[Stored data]
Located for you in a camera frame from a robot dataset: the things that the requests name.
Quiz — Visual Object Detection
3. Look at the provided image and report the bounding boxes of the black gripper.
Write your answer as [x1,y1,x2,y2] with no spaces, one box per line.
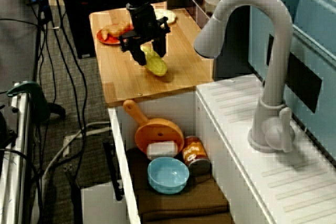
[118,3,171,67]

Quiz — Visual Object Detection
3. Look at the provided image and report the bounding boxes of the yellow toy corn cob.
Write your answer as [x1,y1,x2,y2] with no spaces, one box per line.
[140,45,168,77]

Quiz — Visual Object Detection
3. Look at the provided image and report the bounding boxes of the orange toy frying pan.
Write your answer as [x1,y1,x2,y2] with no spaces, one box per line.
[122,99,185,155]

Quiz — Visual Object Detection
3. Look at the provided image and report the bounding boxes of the light blue bowl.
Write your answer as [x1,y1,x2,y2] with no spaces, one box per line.
[147,156,190,195]

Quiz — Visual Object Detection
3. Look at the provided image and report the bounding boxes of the brown toy chicken wing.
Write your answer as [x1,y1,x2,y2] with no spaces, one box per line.
[101,22,134,39]

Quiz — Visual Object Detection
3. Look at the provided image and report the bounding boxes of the cream flower-shaped plate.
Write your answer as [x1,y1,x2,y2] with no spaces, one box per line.
[153,8,177,25]

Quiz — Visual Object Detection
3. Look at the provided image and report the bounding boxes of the red plate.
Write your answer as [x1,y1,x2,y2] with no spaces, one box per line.
[96,23,134,46]

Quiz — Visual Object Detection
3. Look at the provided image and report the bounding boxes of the black computer case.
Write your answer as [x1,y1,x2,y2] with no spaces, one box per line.
[59,0,129,59]

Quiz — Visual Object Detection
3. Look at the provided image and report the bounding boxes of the dark vertical support panel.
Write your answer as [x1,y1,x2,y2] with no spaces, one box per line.
[212,0,274,82]

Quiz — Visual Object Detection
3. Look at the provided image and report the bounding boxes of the white toy sink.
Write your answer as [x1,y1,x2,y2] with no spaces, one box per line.
[107,73,336,224]

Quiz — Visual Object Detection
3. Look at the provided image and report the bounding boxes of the toy beans can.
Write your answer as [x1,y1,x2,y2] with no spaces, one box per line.
[181,136,211,176]

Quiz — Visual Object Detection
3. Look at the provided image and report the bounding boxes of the green clamp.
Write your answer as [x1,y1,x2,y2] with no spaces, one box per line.
[6,81,50,124]

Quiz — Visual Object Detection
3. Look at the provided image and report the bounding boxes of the grey toy faucet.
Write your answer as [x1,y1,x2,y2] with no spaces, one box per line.
[193,0,296,154]

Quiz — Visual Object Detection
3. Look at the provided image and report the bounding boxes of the black rectangular patch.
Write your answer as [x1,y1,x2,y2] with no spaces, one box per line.
[266,34,323,114]

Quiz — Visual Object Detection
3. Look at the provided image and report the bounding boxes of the brown cloth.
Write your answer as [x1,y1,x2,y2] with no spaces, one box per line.
[125,147,237,224]

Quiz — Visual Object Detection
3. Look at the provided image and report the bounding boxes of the teal plastic bin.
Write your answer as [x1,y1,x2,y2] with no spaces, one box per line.
[248,0,336,154]

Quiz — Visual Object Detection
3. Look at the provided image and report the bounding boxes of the black floor cable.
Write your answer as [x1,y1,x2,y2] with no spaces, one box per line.
[51,0,89,133]
[36,0,58,106]

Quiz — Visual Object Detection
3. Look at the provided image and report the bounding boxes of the white floor cable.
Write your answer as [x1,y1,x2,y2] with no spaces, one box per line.
[39,121,111,183]

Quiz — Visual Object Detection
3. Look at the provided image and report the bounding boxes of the black cabinet handle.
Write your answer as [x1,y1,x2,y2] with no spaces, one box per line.
[102,140,124,201]

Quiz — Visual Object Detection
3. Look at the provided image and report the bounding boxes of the aluminium profile rail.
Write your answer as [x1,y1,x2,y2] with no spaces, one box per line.
[0,87,35,224]

PROBLEM: Filter the records for lines holding the string "cable". Copy each one.

RESPONSE BOX:
3. Look at the provided image and report the bounding boxes of the black floor cable.
3. Look at the provided image and report the bounding boxes of the white floor cable.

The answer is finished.